Tout d’abord, Bruxelles s’interroge sur l’élément du projet de loi qui consiste à engager la responsabilité du titulaire de l’abonnement s’il n’a pas mis en œuvre les moyens de sécurisation de la ligne proposés par le FAI. En effet, selon la commission européenne, cela pourrait susciter une surveillance de la part du FAI, qui selon la directive sur le commerce électronique ne doit en aucun cas leur être imposée. Aussi, Bruxelles souhaiterait alors des précisions de la part des autorités françaises pour s’assurer qu’aucune surveillance par les FAI ne soit incluse dans le projet de loi.

Concernant la proportionnalité de la sanction relative à la suspension de l’accès aux services de communication en ligne, la Commission européenne rappelle que la directive du parlement européen (7 mars 2002) garantie un ensemble minimal de services, y compris un accès fonctionnel à Internet, en matière de droit des utilisateurs aux réseaux et services de communications électroniques. Ainsi, elle dénonce le fait qu’aucune notification du projet ne prévoit que la sanction pénale ne s’appliquerait que si la procédure administrative de l’HADOPI a déjà été entreprise afin d’éviter que les deux sanctions, administrative et pénale, ne soient saisies simultanément pour la même personne. La Commission européenne se pose également la question de savoir « comment est justifié le fait qu’un organe administratif et non un organe judiciaire dispose du pouvoir de décider s’il y aurait violation ou non d’un droit d’auteur ou droit voisin ». Elle rappelle par ailleurs l’importance de nos jours de l’accès à Internet, notamment pour les personnes âgées, handicapées ou ayant des besoins sociaux spécifiques, au regard des nombreux services offerts « qui se substituent de plus en plus aux méthodes traditionnelles de communication » : déclarations d’impôt, services bancaires, obtention de documents administratifs, services de réservations de billets d’avion, de concert, d’hôtel… Internet propose en effet l’accès à des services importants voire essentiels. C’est la raison pour laquelle CoPeerRight Agency préconisait plutôt la limitation de l’accès aux services d’Internet ou bien la proposition d’une transaction amiable plutôt que la suspension de la ligne. De plus, Bruxelles souhaiterait s’assurer que les FAI seront bien en mesure de séparer l’offre Triple Play lors de la sanction, afin que ni le téléphone, ni la télévision ne soient coupées lors de la suspension de l’accès à Internet, et ce, sans qu’une obligation de surveillance ne soit engagée.

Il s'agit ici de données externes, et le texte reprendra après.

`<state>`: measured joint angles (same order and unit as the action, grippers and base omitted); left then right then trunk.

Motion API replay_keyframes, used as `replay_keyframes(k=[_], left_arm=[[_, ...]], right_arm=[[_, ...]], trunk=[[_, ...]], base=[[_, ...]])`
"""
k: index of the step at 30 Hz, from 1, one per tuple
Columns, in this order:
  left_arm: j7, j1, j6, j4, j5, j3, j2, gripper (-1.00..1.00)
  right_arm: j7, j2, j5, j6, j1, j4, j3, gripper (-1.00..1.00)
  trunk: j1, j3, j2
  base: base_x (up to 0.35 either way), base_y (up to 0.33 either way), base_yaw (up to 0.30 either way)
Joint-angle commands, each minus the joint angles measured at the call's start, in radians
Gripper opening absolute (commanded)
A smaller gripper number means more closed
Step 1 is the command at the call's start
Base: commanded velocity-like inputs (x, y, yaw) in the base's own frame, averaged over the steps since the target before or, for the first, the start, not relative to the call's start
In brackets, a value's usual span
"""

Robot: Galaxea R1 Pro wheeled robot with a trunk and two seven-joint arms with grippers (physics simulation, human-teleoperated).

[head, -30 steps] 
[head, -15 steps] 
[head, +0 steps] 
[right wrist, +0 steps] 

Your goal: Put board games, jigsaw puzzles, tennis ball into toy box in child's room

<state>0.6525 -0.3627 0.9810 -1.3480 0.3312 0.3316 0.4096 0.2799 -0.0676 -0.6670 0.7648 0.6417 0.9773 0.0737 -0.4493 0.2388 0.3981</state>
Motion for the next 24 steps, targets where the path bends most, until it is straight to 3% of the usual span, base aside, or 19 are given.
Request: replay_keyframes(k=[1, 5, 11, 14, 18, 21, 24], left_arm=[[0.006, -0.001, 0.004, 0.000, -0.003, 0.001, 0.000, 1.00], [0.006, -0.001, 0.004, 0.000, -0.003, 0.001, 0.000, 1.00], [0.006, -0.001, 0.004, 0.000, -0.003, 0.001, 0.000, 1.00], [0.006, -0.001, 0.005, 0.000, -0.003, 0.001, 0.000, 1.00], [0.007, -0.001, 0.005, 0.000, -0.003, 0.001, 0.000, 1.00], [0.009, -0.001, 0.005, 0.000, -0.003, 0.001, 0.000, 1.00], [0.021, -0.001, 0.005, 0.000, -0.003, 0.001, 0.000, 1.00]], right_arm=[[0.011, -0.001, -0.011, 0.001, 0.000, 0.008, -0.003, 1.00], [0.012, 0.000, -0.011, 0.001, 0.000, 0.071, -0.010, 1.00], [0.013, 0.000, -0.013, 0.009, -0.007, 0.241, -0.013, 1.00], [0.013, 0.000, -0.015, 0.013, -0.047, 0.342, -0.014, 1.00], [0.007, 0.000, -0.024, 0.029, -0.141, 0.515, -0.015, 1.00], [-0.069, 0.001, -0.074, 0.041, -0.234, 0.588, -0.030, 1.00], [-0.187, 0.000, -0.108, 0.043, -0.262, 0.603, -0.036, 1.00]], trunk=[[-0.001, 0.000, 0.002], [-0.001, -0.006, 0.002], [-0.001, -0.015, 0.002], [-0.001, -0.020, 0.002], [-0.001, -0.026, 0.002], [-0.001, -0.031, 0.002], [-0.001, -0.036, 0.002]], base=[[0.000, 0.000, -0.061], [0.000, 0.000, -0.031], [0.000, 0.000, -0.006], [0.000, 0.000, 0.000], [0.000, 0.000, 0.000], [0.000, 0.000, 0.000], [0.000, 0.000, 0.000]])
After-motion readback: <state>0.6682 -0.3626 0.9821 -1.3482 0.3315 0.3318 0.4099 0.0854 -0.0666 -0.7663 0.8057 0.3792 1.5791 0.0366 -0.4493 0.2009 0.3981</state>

D’autre part, la Commission européenne craint l’éventualité d’un non respect des droits fondamentaux. En effet, elle soulève le risque qu’un procès équitable soit bafoué au regard des lettres de prévention, dites recommandations, qui ne sont pas sujettes à un recours possible pour l’abonné. Bruxelles ajoute par ailleurs que le projet de loi n’explique pas les garanties qui seraient de nature à éviter les erreurs matérielles possibles au niveau de l’envoi systématique des recommandations.   

Enfin, la publication pour l’heure inexistante de la liste des moyens de sécurisations de la ligne est soulevée par la Commission européenne. En effet, elle rappelle qu’il est nécessaire que tout « projet d’acte » qui implique l’exécution d’un projet de loi doit être notifié. Et de conclure que « les autorités françaises sont invitées à prendre en considération les remarques qui précèdent ainsi qu’à fournir les clarifications demandées avant de procéder à l’adoption du projet notifié ».

               L’examen du projet de loi devant les députés repoussé

Le projet de loi « Création et Internet » connaît nombre de tumultes imprévisibles et le dernier en date a surgi le 5 décembre 2008. En effet, initialement prévu en janvier de l’année prochaine, le passage du projet de loi à l’Assemblé Nationale devrait être repoussé à février voire mars 2009, en raison d’un calendrier trop chargé, selon les informations de pcINpact.